* _PROBLEM DETAILS_: Copy every line of the material exactly as it stands.

DATASET EXCERPT Start Marker

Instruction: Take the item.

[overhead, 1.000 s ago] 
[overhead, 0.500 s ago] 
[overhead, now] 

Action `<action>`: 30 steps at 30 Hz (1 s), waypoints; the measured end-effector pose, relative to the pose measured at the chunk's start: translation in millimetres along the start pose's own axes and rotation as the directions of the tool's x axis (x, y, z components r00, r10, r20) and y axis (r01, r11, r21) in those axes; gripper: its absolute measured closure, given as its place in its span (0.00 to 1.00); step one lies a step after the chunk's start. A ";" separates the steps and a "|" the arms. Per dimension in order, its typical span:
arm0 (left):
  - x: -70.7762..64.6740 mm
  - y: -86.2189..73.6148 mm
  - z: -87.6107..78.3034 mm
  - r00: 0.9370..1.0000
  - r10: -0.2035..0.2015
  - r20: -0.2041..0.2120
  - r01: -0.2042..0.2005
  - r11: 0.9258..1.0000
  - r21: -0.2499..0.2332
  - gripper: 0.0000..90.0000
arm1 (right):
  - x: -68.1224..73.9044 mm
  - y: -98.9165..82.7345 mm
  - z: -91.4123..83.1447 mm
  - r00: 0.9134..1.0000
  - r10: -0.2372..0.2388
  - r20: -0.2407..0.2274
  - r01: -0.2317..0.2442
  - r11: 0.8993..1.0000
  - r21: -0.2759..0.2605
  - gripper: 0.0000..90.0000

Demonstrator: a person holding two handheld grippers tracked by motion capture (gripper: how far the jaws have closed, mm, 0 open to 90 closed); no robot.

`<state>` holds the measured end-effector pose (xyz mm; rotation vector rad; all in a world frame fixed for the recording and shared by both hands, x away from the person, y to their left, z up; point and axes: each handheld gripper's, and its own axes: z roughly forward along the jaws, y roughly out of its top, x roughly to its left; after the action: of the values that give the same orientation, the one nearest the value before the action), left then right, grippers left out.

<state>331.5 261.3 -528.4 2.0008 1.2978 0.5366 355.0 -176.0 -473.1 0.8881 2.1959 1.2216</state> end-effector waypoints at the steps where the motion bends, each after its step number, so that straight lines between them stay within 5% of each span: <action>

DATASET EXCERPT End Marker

* _TASK RESULT_:
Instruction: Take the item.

[overhead, 1.000 s ago] 
[overhead, 0.500 s ago] 
[overhead, now] 

Action `<action>`: 30 steps at 30 Hz (1 s), waypoints; the measured end-effector pose, relative to the pose measured at the chunk's start: translation in millimetres along the start pose's own axes and rotation as the directions of the tool's x axis (x, y, z components r00, r10, r20) and y axis (r01, r11, r21) in those axes; gripper: its absolute measured closure, given as its place in its span (0.00 to 1.00); step one lies a step after the chunk's start. A ";" separates the steps and a "|" the arms. Per dimension in order, its typical span:
arm0 (left):
  - x: -70.7762..64.6740 mm
  - y: -86.2189..73.6148 mm
  - z: -87.6107..78.3034 mm
  - r00: 0.9370..1.0000
  - r10: -0.2035..0.2015
  - r20: -0.2041..0.2120
  - r01: -0.2042..0.2005
  - r11: 0.9258..1.0000
  - r21: -0.2499..0.2332
  - gripper: 0.0000..90.0000
arm1 (right):
  - x: -68.1224..73.9044 mm
  - y: -98.9165..82.7345 mm
  - z: -91.4123..83.1447 mm
  - r00: 0.9134..1.0000
  - r10: -0.2372..0.2388
  - r20: -0.2407..0.2274
  - r01: -0.2317..0.2442
  - r11: 0.8993..1.0000
  - r21: -0.2759..0.2605
  - gripper: 0.0000..90.0000

Demonstrator: a person holding two handheld grippers tracked by motion capture (gripper: how far the jaws have closed, mm, 0 open to 90 closed); no robot.

`<state>` holds the measured end-effector pose (xyz mm; rotation vector rad; all in a world frame fixed for the recording and shared by both hands, x away from the person, y to their left, z up; point and axes: each handheld gripper's, and its own axes: z roughly forward along the jaws, y roughly out of its top, x roughly to its left; after the action: of the values that give the same orientation, the one nearest the value before the action), left then right, grippers left out.

<state>331.5 261.3 -528.4 2.0008 1.2978 0.5366 355.0 -176.0 -473.1 0.8881 2.1959 1.2216</state> end-effector waypoints at the steps where the motion bends, each after its step number, so that straight lines between them stay within 5% of each span: <action>

Now the exercise is finished.